- The data -
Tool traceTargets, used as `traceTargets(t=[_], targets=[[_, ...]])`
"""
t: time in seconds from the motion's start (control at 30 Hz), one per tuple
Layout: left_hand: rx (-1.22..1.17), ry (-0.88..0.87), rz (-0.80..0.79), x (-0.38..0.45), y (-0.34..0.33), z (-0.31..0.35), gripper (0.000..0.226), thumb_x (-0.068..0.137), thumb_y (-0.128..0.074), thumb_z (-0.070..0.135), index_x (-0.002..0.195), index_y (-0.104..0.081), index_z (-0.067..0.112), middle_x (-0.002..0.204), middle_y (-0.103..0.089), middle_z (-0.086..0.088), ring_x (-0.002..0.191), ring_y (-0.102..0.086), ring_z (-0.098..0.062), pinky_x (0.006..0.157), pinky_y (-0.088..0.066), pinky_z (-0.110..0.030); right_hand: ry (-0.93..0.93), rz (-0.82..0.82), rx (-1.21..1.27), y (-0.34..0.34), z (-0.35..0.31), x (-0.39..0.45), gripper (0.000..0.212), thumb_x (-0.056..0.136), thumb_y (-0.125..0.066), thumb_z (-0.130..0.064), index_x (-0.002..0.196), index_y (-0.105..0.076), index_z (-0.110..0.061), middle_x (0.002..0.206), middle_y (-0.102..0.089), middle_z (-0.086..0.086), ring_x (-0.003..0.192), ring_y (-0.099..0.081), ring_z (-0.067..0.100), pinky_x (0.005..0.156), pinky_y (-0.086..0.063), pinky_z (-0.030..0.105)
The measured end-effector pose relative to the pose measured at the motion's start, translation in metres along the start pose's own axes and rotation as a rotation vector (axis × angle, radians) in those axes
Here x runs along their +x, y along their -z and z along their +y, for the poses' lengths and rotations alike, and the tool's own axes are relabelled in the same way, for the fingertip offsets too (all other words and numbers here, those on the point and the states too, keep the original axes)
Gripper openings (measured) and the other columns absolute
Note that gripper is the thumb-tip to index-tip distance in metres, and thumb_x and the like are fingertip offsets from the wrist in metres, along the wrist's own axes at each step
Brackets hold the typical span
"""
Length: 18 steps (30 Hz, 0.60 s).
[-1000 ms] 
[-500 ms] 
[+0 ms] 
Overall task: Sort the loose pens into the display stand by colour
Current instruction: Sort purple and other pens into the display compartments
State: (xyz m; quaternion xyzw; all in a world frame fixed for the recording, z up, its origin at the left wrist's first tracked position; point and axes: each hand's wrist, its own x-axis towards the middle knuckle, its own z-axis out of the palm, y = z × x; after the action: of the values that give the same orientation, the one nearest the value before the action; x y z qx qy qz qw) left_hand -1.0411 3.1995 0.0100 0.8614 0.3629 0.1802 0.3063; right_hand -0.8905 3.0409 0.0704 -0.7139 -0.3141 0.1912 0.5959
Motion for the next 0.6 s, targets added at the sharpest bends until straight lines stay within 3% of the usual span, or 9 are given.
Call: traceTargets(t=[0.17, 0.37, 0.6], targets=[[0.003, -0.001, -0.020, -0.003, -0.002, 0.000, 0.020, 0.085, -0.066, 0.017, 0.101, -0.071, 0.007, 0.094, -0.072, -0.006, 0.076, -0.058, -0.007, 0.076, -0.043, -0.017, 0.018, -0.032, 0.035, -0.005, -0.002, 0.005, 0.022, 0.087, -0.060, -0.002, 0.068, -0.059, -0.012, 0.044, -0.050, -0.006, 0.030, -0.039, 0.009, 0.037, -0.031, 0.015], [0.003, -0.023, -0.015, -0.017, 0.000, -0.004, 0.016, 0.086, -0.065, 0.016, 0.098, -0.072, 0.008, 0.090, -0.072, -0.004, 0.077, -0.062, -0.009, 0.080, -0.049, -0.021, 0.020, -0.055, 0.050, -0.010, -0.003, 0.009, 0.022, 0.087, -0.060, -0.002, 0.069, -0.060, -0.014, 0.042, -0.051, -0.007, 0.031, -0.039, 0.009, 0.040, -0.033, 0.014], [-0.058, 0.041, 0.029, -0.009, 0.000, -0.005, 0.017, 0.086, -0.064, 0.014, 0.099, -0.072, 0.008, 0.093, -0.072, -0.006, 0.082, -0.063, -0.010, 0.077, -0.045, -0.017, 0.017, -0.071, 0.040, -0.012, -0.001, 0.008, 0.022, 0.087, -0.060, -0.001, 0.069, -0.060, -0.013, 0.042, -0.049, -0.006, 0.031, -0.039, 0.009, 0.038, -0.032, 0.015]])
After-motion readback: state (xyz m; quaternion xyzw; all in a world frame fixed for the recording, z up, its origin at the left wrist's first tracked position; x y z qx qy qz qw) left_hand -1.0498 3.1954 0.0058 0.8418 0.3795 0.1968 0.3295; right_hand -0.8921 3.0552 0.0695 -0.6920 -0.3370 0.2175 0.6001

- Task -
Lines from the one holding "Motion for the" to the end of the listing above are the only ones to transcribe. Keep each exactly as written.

- Solution -
Motion for the next 0.6 s, targets added at the sharpest bends until straight lines stay within 3% of the usual span, or 9 are given.
Call: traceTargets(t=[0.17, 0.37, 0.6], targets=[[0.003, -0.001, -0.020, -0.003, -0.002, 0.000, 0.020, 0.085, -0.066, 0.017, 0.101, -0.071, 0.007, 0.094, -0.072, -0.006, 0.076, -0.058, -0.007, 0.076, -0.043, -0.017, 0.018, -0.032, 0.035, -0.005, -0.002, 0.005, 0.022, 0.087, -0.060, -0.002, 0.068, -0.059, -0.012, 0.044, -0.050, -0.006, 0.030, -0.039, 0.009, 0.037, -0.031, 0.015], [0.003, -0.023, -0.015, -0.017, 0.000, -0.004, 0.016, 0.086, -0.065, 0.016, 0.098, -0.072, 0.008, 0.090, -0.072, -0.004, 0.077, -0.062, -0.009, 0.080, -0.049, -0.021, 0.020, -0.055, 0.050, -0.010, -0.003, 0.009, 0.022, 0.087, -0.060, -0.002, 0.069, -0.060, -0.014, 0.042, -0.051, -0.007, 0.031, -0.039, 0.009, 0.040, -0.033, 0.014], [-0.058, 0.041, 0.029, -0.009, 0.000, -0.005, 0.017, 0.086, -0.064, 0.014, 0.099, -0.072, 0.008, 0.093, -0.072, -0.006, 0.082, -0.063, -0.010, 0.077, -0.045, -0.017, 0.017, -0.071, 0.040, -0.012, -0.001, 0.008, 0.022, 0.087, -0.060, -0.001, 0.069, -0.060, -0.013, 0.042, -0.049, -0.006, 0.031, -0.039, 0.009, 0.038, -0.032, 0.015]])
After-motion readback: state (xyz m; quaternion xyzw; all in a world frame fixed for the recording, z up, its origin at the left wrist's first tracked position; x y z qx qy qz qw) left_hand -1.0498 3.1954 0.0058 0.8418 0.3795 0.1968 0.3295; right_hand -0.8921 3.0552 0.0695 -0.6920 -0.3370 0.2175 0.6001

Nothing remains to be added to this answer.